**ASSIGNED TASK**
The full data, repeated exactly, is the only answer needed.

**RECORDED DATA**
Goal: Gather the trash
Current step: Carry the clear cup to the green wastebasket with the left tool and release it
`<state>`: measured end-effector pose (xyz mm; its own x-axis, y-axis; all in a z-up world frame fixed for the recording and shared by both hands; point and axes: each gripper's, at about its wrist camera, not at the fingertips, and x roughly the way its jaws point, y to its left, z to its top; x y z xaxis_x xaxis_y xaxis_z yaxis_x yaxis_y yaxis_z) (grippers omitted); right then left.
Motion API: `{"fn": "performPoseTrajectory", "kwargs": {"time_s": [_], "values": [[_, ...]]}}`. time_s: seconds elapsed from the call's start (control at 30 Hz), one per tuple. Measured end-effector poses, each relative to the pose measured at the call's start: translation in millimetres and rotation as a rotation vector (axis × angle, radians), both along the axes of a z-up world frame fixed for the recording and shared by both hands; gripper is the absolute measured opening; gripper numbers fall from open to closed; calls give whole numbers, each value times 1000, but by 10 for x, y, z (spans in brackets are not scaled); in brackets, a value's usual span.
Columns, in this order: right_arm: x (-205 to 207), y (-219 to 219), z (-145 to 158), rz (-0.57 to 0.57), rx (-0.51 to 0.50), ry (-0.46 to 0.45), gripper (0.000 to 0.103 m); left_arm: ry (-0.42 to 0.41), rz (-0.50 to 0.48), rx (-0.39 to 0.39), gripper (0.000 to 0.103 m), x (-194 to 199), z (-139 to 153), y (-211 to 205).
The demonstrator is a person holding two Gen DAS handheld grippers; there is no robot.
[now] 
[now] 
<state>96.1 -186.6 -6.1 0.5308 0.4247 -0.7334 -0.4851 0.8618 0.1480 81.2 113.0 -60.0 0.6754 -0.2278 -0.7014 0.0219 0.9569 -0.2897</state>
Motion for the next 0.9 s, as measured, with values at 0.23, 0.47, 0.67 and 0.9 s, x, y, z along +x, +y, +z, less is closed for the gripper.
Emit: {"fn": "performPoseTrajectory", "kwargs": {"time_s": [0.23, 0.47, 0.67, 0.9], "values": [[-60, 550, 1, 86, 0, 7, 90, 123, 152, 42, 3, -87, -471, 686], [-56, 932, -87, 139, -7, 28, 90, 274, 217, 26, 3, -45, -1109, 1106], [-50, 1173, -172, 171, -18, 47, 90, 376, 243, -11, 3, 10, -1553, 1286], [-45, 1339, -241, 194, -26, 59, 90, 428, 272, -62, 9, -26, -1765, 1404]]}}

**WRITTEN SOLUTION**
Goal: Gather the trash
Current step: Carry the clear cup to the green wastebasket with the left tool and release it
`<state>`: measured end-effector pose (xyz mm; its own x-axis, y-axis; all in a z-up world frame fixed for the recording and shared by both hands; point and axes: each gripper's, at about its wrist camera, not at the fingertips, and x roughly the way its jaws point, y to its left, z to its top; x y z xaxis_x xaxis_y xaxis_z yaxis_x yaxis_y yaxis_z) (grippers omitted); right then left.
Motion API: `{"fn": "performPoseTrajectory", "kwargs": {"time_s": [_], "values": [[_, ...]]}}`. time_s: seconds elapsed from the call's start (control at 30 Hz), one per tuple. Measured end-effector poses, each relative to the pose measured at the call's start: translation in millimetres and rotation as a rotation vector (axis × angle, radians), both along the axes of a z-up world frame fixed for the recording and shared by both hands; gripper is the absolute measured opening; gripper numbers fall from open to closed; calls give whole numbers, each value times 1000, but by 10 for x, y, z (spans in brackets are not scaled); in brackets, a value's usual span.
Columns, in this order: right_arm: x (-205 to 207), y (-219 to 219), z (-145 to 158), rz (-0.57 to 0.57), rx (-0.51 to 0.50), ry (-0.46 to 0.45), gripper (0.000 to 0.103 m); left_arm: ry (-0.42 to 0.41), rz (-0.50 to 0.48), rx (-0.39 to 0.39), gripper (0.000 to 0.103 m), x (-194 to 199), z (-139 to 153), y (-211 to 205).
The demonstrator is a person holding two Gen DAS handheld grippers; there is no robot.
[now] 
[now] 
<state>96.1 -186.6 -6.1 0.5308 0.4247 -0.7334 -0.4851 0.8618 0.1480 81.2 113.0 -60.0 0.6754 -0.2278 -0.7014 0.0219 0.9569 -0.2897</state>
Motion for the next 0.9 s, as measured, with values at 0.23, 0.47, 0.67 and 0.9 s, x, y, z along +x, +y, +z, less is closed for the gripper.
Emit: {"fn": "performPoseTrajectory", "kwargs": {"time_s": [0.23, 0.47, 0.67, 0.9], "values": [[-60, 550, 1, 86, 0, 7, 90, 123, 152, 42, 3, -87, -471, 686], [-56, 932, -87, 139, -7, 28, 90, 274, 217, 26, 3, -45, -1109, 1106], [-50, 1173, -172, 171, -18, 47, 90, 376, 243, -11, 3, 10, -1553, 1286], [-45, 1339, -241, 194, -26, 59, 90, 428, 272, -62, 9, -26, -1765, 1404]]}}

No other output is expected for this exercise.